Stupro e omicidio in India su bus: vietato il documentario

Il governo indiano ha vietato la messa in onda di un documentario sullo stupro e l'uccisione di una donna su un autobus di New Delhi nel 2012.

"Se lei non resisteva allo stupro, si salvava". Questa una delle frasi choc del ragazzo indiano che, nel 2012, assalì e violentò una donna su un autobus a New Delhi. Lui è stato condannato, ma è stato anche inserito in un documentario della regista britannica Leslee Udwin. La sua intervista, dalla prigione,. è uno dei motivi per cui il film non verrà mandato in onda il prossimo 8 marzo, in occasione della Festa della Donna, nel Paese indiano e in altri Stati.

Il titolo è "India's Daughter" e riprende appunto lo stupro di gruppo del dicembre del 2012. Un episodio che ha fatto tanto clamore in tutto il mondo. Il governo ha stabilito che non sono state rispettate alcune regole, per cui il documentario non può essere mostrato. Rajnath Singh, ministro dell'Interno, ha detto che la regista ha violato "le condizioni" al permesso di registrare all'interno del carcere, non mostrando le intere riprese alle autorità penitenziarie. "Il film contiene i commenti di un condannato, altamente denigratori e un affronto alla dignità delle donne".

Uno dei protagonisti della violenza sessuale aggiunge, nel corso dell'intervista, che sono le donne le principali responsabili degli stupri.

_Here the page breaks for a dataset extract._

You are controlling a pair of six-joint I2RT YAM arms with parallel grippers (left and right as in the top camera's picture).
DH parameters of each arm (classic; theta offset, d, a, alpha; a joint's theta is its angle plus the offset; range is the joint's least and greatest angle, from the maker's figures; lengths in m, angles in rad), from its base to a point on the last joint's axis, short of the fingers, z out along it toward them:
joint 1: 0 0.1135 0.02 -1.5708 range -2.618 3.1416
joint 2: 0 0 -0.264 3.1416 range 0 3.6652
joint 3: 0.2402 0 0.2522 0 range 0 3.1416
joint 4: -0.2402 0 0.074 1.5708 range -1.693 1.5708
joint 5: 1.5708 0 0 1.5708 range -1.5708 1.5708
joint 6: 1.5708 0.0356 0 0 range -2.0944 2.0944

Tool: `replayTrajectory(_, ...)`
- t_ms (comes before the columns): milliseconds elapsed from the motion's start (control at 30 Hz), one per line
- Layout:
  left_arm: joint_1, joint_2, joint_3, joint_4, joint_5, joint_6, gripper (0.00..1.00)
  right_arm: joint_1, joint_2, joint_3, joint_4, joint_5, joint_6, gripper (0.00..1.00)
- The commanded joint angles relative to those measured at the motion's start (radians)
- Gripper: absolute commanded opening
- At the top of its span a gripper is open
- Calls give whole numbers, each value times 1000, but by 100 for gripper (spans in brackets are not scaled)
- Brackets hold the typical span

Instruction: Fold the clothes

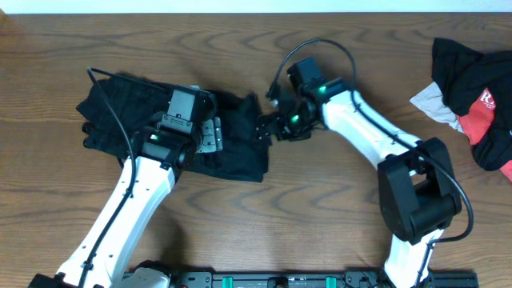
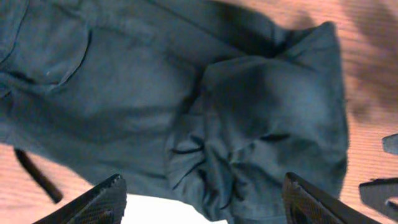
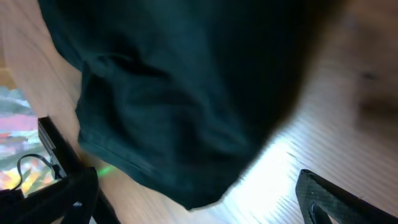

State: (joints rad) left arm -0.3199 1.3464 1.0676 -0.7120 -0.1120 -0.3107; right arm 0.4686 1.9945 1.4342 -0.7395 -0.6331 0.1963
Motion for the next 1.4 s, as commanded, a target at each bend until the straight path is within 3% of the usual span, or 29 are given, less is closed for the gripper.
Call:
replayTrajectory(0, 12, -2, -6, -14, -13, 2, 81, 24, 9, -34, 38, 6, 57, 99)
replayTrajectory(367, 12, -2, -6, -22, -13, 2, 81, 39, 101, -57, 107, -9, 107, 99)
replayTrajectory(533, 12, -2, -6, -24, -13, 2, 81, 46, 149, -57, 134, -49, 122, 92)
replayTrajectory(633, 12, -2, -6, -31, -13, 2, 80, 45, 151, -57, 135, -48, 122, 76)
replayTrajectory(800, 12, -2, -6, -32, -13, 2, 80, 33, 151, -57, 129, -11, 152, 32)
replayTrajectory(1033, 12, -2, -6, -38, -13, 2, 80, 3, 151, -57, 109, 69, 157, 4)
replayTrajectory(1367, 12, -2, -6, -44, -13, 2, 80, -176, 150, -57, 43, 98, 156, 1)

Non gli uomini. La polizia di Delhi, anche in questo caso, ha parlato di censura perché le affermazioni dello stupratore potrebbero creare un'atmosfera di "paura e tensione" e sfociare poi in rabbia pubblica.

Leslee Udwin si è detta profondamente rattristata per la decisione del governo indiano, che "mina l'appassionata spinta verso l'uguaglianza di genere". Ha aggiunto che nel resto del mondo il documentario andrà regolarmente in onda. Spiegando di aver avuto tutti i permessi necessari e di aver dato alle autorità la possibilità di vedere tutte le riprese, che non sono però state visionate. Gli ufficiali hanno poi approvato una versione ridotta.

Lo stupro di gruppo sul bus notturno, nella capitale indiana, ha visto la condanna a morte di quattro uomini. La loro esecuzione, però, è stata successivamente sospesa dalla Corte suprema. Nel frattempo, uno dei quattro si è impiccato in cella. Un altro, al momento della violenza minorenne, è stato condannato a tre anni in un carcere minorile indiano.